Atlassian Document Format is the canonical rich-text input for issue descriptions, comments, and worklog comments.

Native ADF

{
  "type": "doc",
  "version": 1,
  "content": [
    {
      "type": "paragraph",
      "content": [
        { "type": "text", "text": "Description body." }
      ]
    }
  ]
}

Use it through JSON payloads:

jira issue create --no-input --json-input payload.json --output=json
jira issue comment add <ISSUE_KEY> --json-input adf.json --no-input --output=json

Validation Modes

--adf-strict treats lossy conversion as an error. --adf-best-effort preserves unknown nodes or marks where possible and reports warnings.

jira --adf-strict issue create --no-input --json-input payload.json

Supported nodes and marks

The CLI authors and renders a core subset of ADF. Unknown nodes are still validated and either rejected (--adf-strict) or preserved with a warning (--adf-best-effort).

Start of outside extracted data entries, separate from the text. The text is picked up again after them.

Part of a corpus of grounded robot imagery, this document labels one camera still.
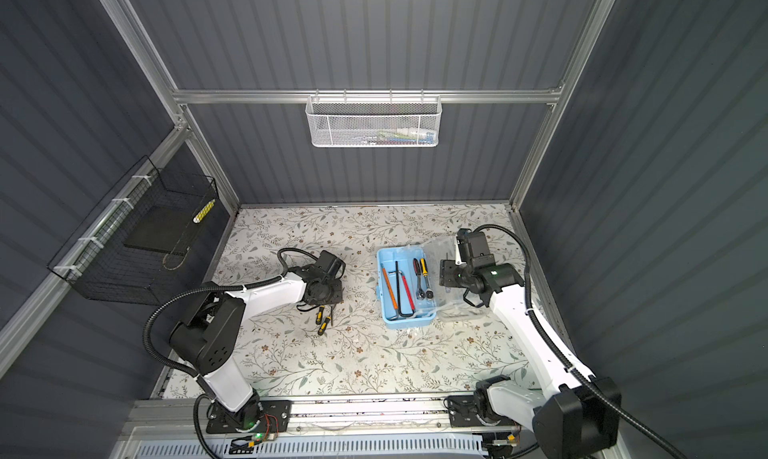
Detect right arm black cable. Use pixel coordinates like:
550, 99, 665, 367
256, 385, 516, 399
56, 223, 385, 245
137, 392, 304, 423
473, 223, 691, 459

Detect yellow black small screwdriver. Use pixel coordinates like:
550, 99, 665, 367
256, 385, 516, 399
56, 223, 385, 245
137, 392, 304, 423
315, 305, 334, 336

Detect light blue plastic toolbox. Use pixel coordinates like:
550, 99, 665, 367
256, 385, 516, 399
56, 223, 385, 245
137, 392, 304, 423
376, 235, 485, 330

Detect white perforated front panel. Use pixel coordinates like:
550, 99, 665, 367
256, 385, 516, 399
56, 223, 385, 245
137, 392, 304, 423
134, 434, 490, 459

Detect white wire mesh basket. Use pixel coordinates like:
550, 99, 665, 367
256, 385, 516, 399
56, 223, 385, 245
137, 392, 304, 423
305, 98, 443, 148

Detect yellow green marker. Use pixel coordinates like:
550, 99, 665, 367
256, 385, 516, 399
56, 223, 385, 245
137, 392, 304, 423
193, 199, 216, 224

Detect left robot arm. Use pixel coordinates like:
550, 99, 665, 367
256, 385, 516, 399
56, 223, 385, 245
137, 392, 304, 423
169, 248, 346, 434

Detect items in white basket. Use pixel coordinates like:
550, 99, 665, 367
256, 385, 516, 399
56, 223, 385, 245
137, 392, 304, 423
356, 127, 438, 146

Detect black pad in basket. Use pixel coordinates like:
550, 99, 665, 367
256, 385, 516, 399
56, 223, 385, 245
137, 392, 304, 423
123, 206, 202, 256

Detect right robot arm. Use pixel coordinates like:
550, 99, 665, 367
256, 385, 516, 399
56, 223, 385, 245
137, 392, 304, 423
440, 226, 621, 458

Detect large black hex key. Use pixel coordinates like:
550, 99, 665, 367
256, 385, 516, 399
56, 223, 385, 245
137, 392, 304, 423
393, 261, 414, 318

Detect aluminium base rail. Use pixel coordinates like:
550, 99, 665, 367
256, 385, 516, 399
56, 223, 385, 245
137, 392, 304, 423
122, 392, 613, 439

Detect black wire basket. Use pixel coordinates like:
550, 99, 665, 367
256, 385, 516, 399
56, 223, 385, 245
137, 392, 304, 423
48, 162, 219, 305

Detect orange handled hex key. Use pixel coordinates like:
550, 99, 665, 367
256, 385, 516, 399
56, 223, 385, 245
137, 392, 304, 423
381, 267, 398, 313

Nodes: doc, paragraph, text, heading (level 1-6), bulletList, orderedList, listItem, codeBlock, blockquote, hardBreak, rule, mention, emoji, date, status, inlineCard, panel, table, tableRow, tableCell, tableHeader.

Marks: strong, em, strike, code, link, textColor, backgroundColor, subsup, underline.

A few nodes carry required attributes: heading needs level (1-6), panel needs panelType (info/warning/error/success/note), mention needs id and text, date needs an epoch-millisecond timestamp. listItem, tableRow, tableCell, and tableHeader are authored as part of their parent list or table.

For the full ADF specification, see Atlassian's node reference.

Discovery

jira agent adf-matrix --output=json

agent adf-matrix emits the live support set as JSON, one entry per node and mark, with its capabilities and the Atlassian documentation link.